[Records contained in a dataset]
┌──

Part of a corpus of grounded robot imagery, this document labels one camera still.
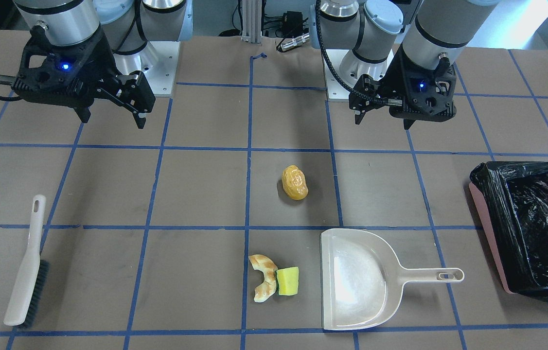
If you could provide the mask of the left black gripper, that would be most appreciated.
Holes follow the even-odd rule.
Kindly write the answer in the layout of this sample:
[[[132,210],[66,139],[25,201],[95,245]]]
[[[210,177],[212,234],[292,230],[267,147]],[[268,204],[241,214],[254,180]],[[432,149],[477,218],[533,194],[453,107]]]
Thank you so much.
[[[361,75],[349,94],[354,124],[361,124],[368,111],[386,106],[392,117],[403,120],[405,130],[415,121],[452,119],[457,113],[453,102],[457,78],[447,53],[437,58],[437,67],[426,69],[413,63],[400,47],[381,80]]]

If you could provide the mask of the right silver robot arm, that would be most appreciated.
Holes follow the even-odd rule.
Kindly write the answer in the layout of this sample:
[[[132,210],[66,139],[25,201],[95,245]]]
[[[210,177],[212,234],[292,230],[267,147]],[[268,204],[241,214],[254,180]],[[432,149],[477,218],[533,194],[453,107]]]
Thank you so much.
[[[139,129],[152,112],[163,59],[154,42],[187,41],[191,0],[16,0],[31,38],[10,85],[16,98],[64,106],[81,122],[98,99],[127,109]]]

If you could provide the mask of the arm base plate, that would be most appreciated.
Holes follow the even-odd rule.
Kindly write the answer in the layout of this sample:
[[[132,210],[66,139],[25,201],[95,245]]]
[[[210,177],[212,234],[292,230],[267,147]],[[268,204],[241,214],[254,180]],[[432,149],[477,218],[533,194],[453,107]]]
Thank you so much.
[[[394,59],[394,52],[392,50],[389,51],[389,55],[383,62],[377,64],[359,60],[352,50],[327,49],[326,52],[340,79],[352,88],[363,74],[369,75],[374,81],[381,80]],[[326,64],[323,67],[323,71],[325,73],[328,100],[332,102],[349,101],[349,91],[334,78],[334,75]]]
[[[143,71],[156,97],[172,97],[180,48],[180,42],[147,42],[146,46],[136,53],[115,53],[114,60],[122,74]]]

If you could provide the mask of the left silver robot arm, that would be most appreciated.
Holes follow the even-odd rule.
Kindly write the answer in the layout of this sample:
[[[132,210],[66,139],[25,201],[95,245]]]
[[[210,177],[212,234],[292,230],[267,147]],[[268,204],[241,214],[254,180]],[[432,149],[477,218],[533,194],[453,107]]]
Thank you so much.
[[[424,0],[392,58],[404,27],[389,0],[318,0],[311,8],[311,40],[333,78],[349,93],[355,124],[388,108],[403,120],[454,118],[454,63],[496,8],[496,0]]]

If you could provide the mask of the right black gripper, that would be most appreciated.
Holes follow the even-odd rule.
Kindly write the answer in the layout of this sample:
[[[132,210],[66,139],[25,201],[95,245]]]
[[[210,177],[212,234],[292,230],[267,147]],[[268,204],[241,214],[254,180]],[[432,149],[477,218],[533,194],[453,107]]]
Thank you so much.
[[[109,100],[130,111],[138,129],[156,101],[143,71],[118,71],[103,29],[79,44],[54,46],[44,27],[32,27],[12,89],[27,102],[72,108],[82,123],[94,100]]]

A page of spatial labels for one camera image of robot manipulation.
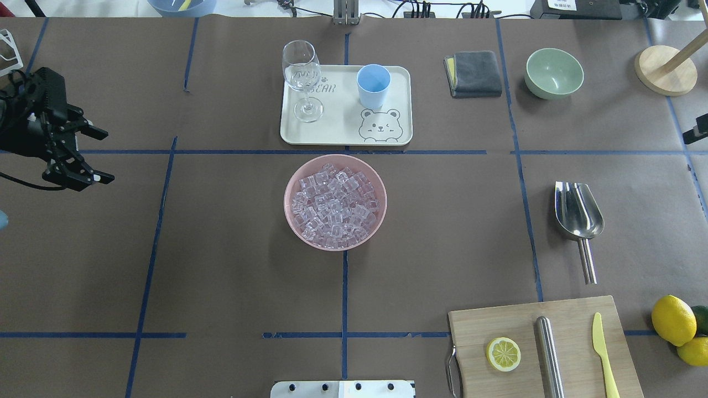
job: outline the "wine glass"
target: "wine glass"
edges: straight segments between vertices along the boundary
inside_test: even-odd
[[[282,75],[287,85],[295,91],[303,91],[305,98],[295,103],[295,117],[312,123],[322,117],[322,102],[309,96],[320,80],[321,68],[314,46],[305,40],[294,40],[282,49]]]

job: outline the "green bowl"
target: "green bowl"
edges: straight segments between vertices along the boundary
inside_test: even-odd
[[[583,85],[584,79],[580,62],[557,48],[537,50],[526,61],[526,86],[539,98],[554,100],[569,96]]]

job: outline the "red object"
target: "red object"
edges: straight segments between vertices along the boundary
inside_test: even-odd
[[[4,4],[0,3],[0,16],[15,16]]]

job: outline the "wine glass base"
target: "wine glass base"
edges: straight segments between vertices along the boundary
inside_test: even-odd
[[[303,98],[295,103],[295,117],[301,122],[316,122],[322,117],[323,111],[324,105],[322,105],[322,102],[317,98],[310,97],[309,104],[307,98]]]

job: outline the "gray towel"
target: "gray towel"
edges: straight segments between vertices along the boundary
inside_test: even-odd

└──

WHAT TO DO:
Identify every line above with the string "provide" in it. Copy those lines.

PROBLEM SOLUTION:
If you could provide the mask of the left black gripper, that would be most appreciated.
If you could provide the mask of the right silver robot arm, that would be most appreciated.
If you could provide the mask of the arm base plate, that would be most appreciated.
If you could provide the mask of the left silver robot arm, that would be most appreciated.
If you could provide the mask of the right black gripper, that would be most appreciated.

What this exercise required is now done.